## EXERCISE PROMPT
Using the records below, give again exactly the lines from the line that contains "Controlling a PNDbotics" through the line that contains "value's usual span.", both ends included, and only those.

[GIVEN DATA]

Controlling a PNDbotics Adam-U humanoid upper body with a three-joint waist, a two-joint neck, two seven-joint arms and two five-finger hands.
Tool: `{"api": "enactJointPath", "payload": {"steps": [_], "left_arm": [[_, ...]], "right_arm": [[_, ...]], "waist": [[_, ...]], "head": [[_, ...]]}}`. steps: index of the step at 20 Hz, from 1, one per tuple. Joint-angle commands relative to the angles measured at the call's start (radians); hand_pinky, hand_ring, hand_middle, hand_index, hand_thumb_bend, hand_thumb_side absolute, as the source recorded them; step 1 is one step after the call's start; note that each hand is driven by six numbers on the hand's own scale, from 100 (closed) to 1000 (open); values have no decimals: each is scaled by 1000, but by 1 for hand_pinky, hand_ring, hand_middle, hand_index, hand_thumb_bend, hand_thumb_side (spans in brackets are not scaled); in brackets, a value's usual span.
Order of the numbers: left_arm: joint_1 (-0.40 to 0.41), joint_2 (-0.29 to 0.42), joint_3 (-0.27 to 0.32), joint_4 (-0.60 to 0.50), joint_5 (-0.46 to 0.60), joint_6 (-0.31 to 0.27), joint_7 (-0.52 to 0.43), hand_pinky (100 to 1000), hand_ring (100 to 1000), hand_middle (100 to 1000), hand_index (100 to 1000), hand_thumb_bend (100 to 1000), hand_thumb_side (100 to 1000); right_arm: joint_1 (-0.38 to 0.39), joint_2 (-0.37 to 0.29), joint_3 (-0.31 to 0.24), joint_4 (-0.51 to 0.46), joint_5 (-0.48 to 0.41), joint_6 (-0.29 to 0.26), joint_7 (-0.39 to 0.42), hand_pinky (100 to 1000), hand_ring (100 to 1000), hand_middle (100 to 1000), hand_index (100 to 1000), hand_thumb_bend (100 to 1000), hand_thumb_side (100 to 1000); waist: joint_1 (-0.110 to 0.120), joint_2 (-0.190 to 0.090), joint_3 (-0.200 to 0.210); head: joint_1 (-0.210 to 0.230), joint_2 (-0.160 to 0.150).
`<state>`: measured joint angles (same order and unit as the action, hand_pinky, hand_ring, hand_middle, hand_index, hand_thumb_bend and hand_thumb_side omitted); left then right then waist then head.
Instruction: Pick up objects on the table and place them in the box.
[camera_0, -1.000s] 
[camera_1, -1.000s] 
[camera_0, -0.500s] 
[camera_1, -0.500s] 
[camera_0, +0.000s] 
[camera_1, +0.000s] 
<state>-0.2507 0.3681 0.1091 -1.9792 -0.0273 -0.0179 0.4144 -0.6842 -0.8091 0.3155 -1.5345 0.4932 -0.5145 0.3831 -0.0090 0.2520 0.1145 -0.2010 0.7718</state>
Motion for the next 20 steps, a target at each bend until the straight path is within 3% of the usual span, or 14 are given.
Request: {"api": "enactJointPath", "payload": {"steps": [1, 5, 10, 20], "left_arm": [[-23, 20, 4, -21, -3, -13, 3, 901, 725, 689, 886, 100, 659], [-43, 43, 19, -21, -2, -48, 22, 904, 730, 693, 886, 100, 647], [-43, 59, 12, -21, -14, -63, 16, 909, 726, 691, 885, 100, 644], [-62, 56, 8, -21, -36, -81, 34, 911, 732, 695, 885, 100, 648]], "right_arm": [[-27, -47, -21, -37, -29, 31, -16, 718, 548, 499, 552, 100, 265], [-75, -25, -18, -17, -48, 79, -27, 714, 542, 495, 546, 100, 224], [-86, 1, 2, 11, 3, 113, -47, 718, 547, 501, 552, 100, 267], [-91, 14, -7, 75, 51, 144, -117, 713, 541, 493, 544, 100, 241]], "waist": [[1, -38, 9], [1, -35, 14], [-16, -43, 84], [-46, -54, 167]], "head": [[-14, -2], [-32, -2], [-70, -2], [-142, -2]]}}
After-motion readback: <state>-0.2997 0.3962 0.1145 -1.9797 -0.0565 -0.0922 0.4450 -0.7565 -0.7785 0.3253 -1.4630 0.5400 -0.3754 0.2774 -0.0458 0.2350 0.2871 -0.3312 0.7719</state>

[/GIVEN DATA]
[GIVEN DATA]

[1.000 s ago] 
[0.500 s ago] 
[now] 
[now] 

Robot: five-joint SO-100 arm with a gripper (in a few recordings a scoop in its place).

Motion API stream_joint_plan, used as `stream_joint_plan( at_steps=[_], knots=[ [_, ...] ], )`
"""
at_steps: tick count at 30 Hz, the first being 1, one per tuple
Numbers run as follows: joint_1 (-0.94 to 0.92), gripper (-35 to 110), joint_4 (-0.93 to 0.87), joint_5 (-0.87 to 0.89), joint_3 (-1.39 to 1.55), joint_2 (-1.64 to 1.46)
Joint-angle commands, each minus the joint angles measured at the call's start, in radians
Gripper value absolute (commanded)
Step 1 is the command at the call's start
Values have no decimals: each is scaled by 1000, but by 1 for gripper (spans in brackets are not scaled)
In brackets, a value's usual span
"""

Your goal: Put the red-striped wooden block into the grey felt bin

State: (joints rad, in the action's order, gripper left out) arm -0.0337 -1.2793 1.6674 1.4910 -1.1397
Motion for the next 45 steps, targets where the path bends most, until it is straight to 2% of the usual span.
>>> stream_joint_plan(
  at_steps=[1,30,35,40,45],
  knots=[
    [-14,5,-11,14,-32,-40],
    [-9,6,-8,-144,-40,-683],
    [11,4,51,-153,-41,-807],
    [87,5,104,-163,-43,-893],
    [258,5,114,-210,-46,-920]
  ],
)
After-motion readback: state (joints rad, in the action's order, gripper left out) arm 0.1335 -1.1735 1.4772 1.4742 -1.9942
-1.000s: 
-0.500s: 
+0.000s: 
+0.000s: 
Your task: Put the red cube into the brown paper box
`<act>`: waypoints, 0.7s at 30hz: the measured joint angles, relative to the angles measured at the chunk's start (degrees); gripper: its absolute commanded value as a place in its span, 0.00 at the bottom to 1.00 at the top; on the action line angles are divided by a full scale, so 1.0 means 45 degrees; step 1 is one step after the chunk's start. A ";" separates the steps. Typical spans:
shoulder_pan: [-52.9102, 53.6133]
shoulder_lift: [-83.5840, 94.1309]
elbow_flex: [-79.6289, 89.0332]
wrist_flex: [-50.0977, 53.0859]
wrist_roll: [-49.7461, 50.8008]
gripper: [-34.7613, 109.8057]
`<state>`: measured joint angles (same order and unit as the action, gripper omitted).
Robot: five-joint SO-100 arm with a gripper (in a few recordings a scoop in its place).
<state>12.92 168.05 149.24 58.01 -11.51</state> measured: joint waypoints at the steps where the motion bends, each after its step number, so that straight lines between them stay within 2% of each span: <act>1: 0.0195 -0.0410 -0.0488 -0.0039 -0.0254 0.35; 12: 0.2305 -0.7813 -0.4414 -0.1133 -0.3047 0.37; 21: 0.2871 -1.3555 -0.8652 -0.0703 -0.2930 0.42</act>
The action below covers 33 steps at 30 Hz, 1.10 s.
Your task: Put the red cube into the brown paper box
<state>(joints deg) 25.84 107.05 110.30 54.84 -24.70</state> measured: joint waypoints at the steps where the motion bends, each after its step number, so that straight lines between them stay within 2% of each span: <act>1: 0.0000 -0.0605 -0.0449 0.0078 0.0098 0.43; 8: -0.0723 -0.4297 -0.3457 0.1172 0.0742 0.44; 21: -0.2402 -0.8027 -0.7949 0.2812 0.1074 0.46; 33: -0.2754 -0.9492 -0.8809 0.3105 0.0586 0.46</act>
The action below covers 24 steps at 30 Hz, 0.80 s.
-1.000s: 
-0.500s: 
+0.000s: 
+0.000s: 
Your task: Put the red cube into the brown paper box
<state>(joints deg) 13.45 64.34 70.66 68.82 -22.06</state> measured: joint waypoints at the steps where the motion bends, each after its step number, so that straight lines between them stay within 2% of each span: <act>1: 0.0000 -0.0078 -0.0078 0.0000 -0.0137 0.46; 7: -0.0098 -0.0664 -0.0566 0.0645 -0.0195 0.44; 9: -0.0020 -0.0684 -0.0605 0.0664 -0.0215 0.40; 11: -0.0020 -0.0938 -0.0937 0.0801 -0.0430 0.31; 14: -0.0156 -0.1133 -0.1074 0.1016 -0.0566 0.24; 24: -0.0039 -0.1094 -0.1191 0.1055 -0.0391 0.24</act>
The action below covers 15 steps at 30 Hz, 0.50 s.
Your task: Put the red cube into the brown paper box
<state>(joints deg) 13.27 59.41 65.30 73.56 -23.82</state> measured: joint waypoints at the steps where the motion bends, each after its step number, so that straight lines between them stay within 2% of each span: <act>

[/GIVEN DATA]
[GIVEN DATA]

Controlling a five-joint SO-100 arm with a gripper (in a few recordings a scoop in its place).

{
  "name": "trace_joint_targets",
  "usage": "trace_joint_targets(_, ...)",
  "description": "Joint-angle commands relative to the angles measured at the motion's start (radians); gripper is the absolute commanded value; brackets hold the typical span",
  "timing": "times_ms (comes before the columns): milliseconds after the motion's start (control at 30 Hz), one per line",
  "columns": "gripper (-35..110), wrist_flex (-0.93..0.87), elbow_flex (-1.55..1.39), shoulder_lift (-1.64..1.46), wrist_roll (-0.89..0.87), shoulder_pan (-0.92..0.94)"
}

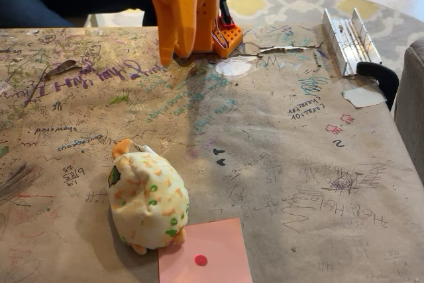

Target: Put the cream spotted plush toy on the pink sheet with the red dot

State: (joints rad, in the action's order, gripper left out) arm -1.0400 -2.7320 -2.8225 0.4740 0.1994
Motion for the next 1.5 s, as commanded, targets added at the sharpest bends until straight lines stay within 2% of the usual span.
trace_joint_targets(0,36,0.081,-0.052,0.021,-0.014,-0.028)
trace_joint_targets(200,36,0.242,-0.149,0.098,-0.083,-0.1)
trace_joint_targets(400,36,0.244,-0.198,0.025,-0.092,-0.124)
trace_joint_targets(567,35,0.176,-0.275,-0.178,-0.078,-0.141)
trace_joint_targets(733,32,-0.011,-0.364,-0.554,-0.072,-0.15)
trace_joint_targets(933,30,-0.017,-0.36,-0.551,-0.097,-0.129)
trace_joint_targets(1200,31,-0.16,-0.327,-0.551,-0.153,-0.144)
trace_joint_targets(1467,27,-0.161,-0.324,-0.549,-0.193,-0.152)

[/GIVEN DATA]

## RESULT OF THE TASK
Controlling a PNDbotics Adam-U humanoid upper body with a three-joint waist, a two-joint neck, two seven-joint arms and two five-finger hands.
Tool: `{"api": "enactJointPath", "payload": {"steps": [_], "left_arm": [[_, ...]], "right_arm": [[_, ...]], "waist": [[_, ...]], "head": [[_, ...]]}}`. steps: index of the step at 20 Hz, from 1, one per tuple. Joint-angle commands relative to the angles measured at the call's start (radians); hand_pinky, hand_ring, hand_middle, hand_index, hand_thumb_bend, hand_thumb_side absolute, as the source recorded them; step 1 is one step after the call's start; note that each hand is driven by six numbers on the hand's own scale, from 100 (closed) to 1000 (open); values have no decimals: each is scaled by 1000, but by 1 for hand_pinky, hand_ring, hand_middle, hand_index, hand_thumb_bend, hand_thumb_side (spans in brackets are not scaled); in brackets, a value's usual span.

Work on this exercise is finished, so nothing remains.